[Data extracted from a collection]
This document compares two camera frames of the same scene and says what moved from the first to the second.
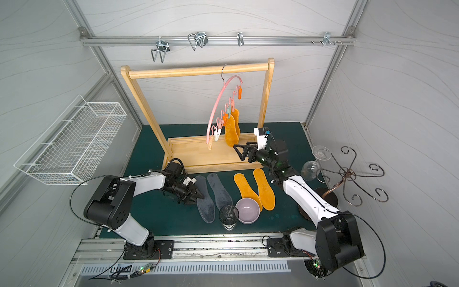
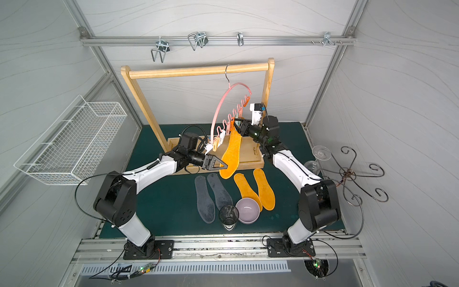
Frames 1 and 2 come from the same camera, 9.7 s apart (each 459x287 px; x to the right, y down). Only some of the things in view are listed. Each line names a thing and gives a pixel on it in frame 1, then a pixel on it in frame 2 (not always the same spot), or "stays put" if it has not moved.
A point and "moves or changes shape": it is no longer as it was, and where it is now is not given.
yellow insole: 247,190 stays put
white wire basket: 63,155 stays put
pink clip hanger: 230,92 to 228,125
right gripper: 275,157 to 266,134
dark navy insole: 223,197 stays put
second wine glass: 309,170 stays put
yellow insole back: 231,133 moves or changes shape
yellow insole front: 266,193 stays put
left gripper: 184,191 to 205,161
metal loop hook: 199,38 stays put
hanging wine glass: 321,153 stays put
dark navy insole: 205,207 stays put
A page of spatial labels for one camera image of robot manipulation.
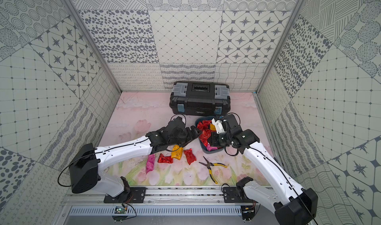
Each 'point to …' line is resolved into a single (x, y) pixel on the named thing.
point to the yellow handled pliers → (208, 164)
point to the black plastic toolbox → (197, 98)
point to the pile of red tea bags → (204, 127)
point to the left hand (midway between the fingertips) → (200, 132)
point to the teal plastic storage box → (213, 128)
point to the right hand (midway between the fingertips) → (208, 142)
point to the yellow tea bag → (176, 151)
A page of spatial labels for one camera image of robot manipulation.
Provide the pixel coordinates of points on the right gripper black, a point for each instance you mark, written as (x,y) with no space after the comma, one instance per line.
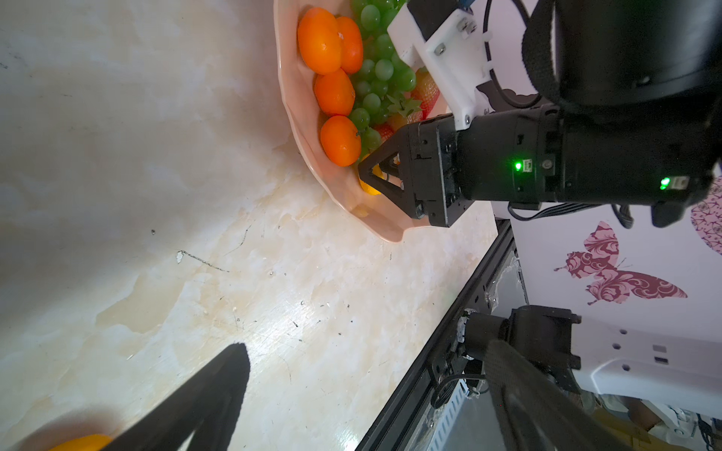
(426,155)

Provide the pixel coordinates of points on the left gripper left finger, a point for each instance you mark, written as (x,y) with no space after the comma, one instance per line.
(203,412)

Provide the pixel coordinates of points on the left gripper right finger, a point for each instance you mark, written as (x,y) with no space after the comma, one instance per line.
(532,413)

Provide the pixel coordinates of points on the pink petal-shaped fruit bowl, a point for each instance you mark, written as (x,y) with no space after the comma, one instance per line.
(375,212)

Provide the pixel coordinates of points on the orange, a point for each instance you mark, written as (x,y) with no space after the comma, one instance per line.
(319,41)
(352,45)
(335,93)
(341,141)

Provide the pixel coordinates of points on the strawberry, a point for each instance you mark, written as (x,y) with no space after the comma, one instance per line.
(426,92)
(403,111)

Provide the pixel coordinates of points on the green grape bunch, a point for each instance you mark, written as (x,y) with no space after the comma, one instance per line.
(383,73)

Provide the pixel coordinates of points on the strawberry lone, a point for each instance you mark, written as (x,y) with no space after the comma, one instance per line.
(385,131)

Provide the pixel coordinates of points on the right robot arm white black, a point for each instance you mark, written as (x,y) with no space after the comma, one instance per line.
(626,111)

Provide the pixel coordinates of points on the white slotted cable duct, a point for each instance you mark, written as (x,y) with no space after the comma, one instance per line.
(441,420)

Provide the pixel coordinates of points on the black base frame rail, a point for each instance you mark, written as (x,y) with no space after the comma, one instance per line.
(492,305)

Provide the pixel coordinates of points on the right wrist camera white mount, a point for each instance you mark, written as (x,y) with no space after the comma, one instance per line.
(447,39)

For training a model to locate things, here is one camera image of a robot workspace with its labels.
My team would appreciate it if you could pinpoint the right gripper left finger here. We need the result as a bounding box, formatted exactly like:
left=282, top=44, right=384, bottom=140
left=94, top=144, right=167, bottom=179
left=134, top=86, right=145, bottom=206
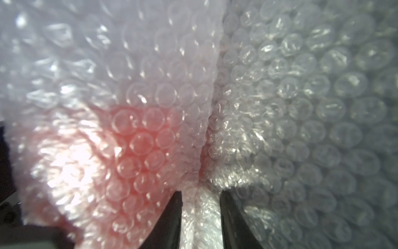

EXERCISE DESCRIPTION:
Output, exactly and without pictures, the span of lines that starts at the line containing "left=94, top=144, right=167, bottom=179" and ends at the last line above.

WRITTEN SOLUTION:
left=94, top=144, right=167, bottom=179
left=134, top=86, right=145, bottom=206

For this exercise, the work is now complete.